=== To do ===
Every record that follows is to be copied exactly, with the pictures omitted.

=== Available records ===

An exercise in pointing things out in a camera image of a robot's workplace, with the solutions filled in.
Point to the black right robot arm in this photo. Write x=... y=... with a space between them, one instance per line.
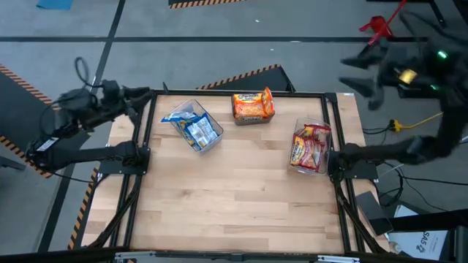
x=384 y=150

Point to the red Maruchan noodle pack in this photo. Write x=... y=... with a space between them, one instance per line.
x=315 y=153
x=318 y=130
x=299 y=149

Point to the yellow-black hazard strip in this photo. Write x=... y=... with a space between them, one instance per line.
x=82 y=208

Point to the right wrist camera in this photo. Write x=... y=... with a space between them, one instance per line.
x=442 y=62

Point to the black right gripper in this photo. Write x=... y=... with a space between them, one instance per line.
x=395 y=58

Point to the dark grey flat box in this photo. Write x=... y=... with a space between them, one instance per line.
x=373 y=212

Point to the orange Maruchan noodle pack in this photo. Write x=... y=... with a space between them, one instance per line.
x=248 y=106
x=268 y=101

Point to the black metal bar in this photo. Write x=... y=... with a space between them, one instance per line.
x=428 y=219

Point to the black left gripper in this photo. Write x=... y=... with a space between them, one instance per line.
x=115 y=96

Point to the white printed paper sheet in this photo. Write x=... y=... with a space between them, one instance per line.
x=417 y=241

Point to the hazard-striped black floor mat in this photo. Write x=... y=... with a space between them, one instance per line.
x=263 y=82
x=204 y=3
x=14 y=109

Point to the silver metal bracket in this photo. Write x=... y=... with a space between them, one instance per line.
x=338 y=259
x=135 y=255

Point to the clear plastic bin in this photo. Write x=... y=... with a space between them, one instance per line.
x=311 y=122
x=190 y=106

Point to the blue floor mat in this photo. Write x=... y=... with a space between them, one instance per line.
x=55 y=3

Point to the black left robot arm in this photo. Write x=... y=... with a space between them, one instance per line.
x=73 y=155

===

=== Output below ===
An exercise in pointing things out in a camera image of a robot's workplace, with the solutions filled in.
Point to the black right robot arm in this photo. Write x=... y=... with a space between them, one instance per line.
x=384 y=150

Point to the red Maruchan noodle pack in this photo. Write x=... y=... with a space between them, one instance per line.
x=315 y=153
x=318 y=130
x=299 y=149

Point to the yellow-black hazard strip in this photo. Write x=... y=... with a space between them, one instance per line.
x=82 y=208

Point to the right wrist camera in this photo. Write x=... y=... with a space between them, one instance per line.
x=442 y=62

Point to the black right gripper in this photo. Write x=... y=... with a space between them, one instance per line.
x=395 y=58

Point to the dark grey flat box in this photo. Write x=... y=... with a space between them, one instance per line.
x=373 y=212

Point to the orange Maruchan noodle pack in this photo. Write x=... y=... with a space between them, one instance per line.
x=248 y=106
x=268 y=101

Point to the black metal bar in this photo. Write x=... y=... with a space between them, one instance per line.
x=428 y=219

Point to the black left gripper in this photo. Write x=... y=... with a space between them, one instance per line.
x=115 y=96

Point to the white printed paper sheet in this photo. Write x=... y=... with a space between them, one instance per line.
x=417 y=241

Point to the hazard-striped black floor mat in this photo. Write x=... y=... with a space between them, one instance per line.
x=263 y=82
x=204 y=3
x=14 y=109

Point to the silver metal bracket in this photo. Write x=... y=... with a space between them, one instance per line.
x=338 y=259
x=135 y=255

Point to the clear plastic bin in this photo. Write x=... y=... with a space between them, one instance per line.
x=311 y=122
x=190 y=106

Point to the blue floor mat in this photo. Write x=... y=... with a space between them, one instance per line.
x=55 y=3

Point to the black left robot arm in this photo. Write x=... y=... with a space between them, one instance per line.
x=73 y=155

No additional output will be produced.